Below are several records. Retype exactly those lines running from the one with "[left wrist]" through the one with "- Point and", end lines included, and no others.

** Extracted records follows **

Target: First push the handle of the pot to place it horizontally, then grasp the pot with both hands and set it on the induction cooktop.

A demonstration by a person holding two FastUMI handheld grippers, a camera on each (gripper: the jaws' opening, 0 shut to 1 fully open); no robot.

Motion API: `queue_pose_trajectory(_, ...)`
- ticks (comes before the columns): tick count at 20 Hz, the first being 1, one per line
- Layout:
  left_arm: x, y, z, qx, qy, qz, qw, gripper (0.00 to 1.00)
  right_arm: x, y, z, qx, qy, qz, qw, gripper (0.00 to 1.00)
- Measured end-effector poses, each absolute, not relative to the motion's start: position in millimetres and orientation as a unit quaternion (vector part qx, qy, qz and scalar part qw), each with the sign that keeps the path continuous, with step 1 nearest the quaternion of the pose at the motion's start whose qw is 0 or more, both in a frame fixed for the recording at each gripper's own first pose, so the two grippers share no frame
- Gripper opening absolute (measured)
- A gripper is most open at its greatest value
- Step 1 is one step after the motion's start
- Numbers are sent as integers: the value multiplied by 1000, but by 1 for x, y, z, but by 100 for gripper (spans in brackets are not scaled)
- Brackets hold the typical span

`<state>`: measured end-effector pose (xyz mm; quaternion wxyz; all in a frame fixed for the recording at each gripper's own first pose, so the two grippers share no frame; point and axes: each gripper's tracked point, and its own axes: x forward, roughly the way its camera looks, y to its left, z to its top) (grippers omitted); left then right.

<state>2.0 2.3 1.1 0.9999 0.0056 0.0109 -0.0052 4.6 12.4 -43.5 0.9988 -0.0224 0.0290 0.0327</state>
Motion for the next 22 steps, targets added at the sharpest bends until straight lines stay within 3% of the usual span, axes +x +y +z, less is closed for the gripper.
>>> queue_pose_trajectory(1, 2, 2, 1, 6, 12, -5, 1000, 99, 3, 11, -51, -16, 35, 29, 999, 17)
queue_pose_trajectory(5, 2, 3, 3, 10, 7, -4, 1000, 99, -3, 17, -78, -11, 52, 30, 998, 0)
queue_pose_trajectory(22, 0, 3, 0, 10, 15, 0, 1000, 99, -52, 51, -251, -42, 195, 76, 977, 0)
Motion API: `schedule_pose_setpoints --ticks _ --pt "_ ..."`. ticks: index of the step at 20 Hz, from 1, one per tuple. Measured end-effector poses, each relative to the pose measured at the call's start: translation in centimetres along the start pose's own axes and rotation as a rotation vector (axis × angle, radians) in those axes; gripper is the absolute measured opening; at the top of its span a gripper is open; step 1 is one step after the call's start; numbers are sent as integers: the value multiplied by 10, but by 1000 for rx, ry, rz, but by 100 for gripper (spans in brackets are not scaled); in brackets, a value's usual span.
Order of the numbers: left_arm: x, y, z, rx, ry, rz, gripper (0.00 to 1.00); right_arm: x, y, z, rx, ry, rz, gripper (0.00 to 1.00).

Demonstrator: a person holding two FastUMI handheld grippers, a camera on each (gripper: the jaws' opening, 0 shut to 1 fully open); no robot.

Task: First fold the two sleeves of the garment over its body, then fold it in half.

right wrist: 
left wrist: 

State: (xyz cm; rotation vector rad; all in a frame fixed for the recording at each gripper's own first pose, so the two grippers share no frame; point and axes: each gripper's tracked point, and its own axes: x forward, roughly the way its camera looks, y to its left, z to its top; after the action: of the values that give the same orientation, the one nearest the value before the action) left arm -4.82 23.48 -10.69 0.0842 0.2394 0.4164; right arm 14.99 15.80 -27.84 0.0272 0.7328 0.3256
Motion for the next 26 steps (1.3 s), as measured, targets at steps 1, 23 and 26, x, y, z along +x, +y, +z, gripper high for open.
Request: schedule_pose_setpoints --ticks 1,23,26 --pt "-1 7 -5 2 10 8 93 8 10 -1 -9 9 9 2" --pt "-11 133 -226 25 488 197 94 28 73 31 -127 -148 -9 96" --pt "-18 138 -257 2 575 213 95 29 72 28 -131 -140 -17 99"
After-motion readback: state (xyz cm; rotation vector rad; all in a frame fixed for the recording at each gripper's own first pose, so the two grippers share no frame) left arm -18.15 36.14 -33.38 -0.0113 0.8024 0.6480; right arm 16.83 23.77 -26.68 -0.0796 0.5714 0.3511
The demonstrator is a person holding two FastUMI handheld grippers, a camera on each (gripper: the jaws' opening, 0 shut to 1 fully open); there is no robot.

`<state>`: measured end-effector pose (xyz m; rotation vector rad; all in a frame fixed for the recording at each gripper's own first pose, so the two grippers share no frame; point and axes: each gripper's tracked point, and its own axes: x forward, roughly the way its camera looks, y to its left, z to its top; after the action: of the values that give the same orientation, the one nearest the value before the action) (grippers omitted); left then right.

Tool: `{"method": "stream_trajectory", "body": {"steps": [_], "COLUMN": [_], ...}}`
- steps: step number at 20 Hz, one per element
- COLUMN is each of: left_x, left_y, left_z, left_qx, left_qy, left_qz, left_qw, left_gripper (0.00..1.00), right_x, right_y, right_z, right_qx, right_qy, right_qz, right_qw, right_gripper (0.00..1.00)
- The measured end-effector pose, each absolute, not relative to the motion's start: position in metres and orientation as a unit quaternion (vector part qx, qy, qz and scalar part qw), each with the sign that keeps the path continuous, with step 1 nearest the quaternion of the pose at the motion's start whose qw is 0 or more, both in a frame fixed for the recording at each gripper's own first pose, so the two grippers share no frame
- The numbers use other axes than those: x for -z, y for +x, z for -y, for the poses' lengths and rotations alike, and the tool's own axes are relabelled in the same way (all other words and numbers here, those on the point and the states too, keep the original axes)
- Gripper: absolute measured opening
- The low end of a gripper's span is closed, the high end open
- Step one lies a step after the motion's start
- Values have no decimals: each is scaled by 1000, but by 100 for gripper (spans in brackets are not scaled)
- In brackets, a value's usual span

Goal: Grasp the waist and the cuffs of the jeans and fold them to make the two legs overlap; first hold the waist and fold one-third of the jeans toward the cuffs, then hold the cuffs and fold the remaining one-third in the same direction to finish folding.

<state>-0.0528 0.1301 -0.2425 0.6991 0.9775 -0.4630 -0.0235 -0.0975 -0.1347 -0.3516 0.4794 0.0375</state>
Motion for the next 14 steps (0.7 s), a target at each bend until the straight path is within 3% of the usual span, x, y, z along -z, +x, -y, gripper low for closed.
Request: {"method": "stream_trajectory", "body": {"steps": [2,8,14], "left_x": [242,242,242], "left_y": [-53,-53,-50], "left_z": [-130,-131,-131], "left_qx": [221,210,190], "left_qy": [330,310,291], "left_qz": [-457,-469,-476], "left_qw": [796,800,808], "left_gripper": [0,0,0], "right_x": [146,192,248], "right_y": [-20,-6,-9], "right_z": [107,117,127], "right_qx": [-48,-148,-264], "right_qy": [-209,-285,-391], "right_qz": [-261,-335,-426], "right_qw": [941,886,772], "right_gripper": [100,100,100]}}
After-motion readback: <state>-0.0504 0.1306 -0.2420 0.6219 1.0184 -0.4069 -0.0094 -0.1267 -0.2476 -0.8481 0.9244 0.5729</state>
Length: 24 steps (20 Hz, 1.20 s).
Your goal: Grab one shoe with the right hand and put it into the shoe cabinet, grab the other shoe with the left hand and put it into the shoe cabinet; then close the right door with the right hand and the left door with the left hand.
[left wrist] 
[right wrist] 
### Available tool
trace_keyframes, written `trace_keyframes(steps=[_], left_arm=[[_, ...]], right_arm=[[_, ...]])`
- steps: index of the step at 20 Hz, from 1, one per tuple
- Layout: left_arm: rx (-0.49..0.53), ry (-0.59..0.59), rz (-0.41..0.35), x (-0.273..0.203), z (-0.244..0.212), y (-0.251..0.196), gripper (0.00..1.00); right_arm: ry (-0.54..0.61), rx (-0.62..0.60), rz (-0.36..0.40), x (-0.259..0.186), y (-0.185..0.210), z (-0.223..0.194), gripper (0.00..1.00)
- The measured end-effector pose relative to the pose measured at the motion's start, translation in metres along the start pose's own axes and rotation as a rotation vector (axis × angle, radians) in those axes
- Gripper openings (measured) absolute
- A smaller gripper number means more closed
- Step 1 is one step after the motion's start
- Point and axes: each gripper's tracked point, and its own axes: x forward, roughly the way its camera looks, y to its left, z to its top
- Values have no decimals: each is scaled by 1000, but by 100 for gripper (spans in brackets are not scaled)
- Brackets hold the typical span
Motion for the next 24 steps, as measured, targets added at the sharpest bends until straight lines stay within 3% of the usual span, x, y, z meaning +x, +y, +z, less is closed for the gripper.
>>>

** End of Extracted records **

> _Task output_
[left wrist] 
[right wrist] 
### Available tool
trace_keyframes, written `trace_keyframes(steps=[_], left_arm=[[_, ...]], right_arm=[[_, ...]])`
- steps: index of the step at 20 Hz, from 1, one per tuple
- Layout: left_arm: rx (-0.49..0.53), ry (-0.59..0.59), rz (-0.41..0.35), x (-0.273..0.203), z (-0.244..0.212), y (-0.251..0.196), gripper (0.00..1.00); right_arm: ry (-0.54..0.61), rx (-0.62..0.60), rz (-0.36..0.40), x (-0.259..0.186), y (-0.185..0.210), z (-0.223..0.194), gripper (0.00..1.00)
- The measured end-effector pose relative to the pose measured at the motion's start, translation in metres along the start pose's own axes and rotation as a rotation vector (axis × angle, radians) in those axes
- Gripper openings (measured) absolute
- A smaller gripper number means more closed
- Step 1 is one step after the motion's start
- Point and axes: each gripper's tracked point, and its own axes: x forward, roughly the way its camera looks, y to its left, z to its top

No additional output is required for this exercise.